Provide only the number of lines below that contain the word "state".

Source material =>
□ □ □ □

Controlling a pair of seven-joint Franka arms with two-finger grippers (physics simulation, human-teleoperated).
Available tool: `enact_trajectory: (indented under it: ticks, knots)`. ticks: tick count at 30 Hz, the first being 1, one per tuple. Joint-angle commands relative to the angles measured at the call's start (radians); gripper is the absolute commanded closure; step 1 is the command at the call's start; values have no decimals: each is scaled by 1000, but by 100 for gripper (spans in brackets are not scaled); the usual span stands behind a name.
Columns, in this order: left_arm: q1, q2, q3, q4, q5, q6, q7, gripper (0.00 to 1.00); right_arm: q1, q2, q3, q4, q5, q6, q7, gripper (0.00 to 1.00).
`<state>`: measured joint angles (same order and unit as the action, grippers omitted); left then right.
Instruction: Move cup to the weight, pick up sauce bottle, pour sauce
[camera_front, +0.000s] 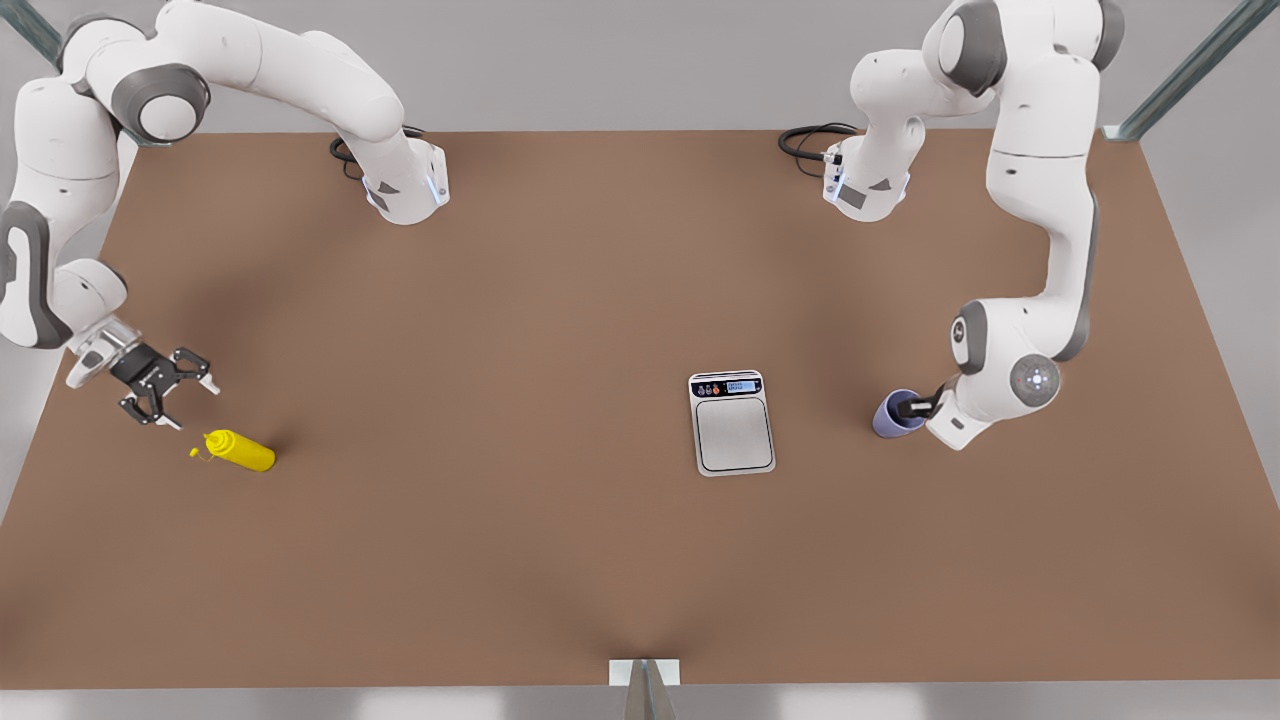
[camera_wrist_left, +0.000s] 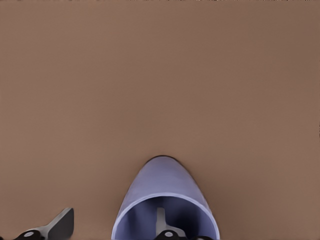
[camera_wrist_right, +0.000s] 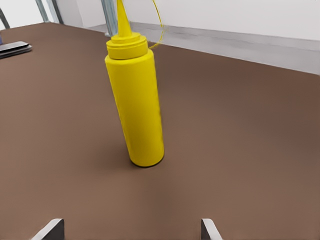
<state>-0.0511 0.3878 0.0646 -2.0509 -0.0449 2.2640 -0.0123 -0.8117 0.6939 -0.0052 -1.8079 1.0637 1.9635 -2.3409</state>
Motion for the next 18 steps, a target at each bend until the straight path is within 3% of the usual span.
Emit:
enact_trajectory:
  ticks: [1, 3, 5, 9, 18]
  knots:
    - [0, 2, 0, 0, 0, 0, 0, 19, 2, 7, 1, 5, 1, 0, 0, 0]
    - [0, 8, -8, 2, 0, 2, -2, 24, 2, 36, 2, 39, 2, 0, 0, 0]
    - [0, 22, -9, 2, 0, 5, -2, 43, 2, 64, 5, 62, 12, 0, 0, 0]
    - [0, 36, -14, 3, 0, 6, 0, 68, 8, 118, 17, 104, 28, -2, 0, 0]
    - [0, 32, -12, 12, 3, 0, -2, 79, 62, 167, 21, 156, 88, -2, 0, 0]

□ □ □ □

Solution to the exercise => 2